Sword-Rika
Dear Diary:
I am Sasaki Rika. I once was a sword-fighter but now I am not. Once I held the mighty Card Sword. But know I hold nothing. I hod much against Sakura for taking it away. She took away my sword. I can't tell her to her face, but I hate her now. I want that sword back. It is rightfully mine. Kinomoto Sakura understands nothing of the matter because she is too naïve. I want to show her, show her how empty I feel. But I can't, I can't. I am Sasaki Rika and I can't do it. Everyone thinks I don't know, that I'm so naïve that I don't know about the Clow cards, but I do. And I know I could be a Clow Mistress. Power is not to be taken, it is to be given. And I did not give her my sword. It was my sword, mine.

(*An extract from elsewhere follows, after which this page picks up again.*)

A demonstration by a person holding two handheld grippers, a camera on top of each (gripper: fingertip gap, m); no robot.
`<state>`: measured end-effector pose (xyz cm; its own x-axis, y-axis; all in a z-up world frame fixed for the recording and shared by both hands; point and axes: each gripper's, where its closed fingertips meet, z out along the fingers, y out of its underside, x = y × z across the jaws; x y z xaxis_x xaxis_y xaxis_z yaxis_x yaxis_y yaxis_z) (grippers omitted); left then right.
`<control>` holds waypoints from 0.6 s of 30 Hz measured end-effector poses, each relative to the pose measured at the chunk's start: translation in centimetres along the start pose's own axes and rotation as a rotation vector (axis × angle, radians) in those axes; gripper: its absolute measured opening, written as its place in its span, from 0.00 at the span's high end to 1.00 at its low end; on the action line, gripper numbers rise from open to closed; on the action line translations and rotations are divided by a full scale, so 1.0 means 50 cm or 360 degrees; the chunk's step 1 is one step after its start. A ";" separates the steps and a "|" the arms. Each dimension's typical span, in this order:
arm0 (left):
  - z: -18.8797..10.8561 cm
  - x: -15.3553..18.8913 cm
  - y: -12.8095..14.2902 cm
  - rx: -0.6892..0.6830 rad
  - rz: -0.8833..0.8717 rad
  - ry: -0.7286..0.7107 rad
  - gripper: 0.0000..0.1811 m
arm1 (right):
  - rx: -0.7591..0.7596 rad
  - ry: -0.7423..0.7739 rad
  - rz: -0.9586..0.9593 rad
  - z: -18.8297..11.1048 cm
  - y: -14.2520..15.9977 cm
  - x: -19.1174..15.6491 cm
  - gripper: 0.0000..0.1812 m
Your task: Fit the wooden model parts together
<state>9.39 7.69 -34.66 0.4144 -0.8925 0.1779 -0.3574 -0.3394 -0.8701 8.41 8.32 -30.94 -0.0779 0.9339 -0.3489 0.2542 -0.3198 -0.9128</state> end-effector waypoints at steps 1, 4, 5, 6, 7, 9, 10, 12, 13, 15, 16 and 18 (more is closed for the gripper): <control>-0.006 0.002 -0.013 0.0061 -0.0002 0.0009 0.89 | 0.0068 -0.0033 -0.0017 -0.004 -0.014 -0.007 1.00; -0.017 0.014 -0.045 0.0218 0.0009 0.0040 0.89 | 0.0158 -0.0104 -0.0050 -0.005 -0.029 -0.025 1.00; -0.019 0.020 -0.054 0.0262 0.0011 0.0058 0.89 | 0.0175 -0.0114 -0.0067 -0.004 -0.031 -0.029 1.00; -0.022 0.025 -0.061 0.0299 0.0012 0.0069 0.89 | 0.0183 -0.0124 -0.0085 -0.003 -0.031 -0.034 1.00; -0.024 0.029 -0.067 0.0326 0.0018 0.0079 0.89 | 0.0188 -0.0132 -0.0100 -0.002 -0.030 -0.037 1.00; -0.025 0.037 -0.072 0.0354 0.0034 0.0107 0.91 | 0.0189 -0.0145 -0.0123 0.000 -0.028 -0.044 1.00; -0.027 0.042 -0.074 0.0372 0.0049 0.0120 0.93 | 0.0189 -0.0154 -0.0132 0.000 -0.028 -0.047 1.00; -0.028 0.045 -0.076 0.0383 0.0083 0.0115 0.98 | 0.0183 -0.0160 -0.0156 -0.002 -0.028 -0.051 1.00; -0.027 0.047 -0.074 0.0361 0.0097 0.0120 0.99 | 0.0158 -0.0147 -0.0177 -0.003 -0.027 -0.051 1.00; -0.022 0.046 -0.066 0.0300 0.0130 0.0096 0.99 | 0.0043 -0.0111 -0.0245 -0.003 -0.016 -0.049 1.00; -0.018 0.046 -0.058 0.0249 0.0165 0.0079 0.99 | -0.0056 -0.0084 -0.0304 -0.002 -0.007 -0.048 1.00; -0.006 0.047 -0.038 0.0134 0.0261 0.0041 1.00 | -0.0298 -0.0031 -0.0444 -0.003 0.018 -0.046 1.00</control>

I do not know who Sakura takes us for, but we are not idiots. Chiharu and I, we know. I don't know about Naoko but I do not care. I have my best friend Chiharu and I am perfectly fine. I see the sunrise out of the window. It gives you another chance at life. But it does not give Sakura another chance because she had blown out all her chances. Sakura is an idiot, a pure baka. I hate her and I can never forgive her. Never. My sword was my life and she stole it. I want it back. Give me my sword.
Owari.
I am Rika. And I will release my sword.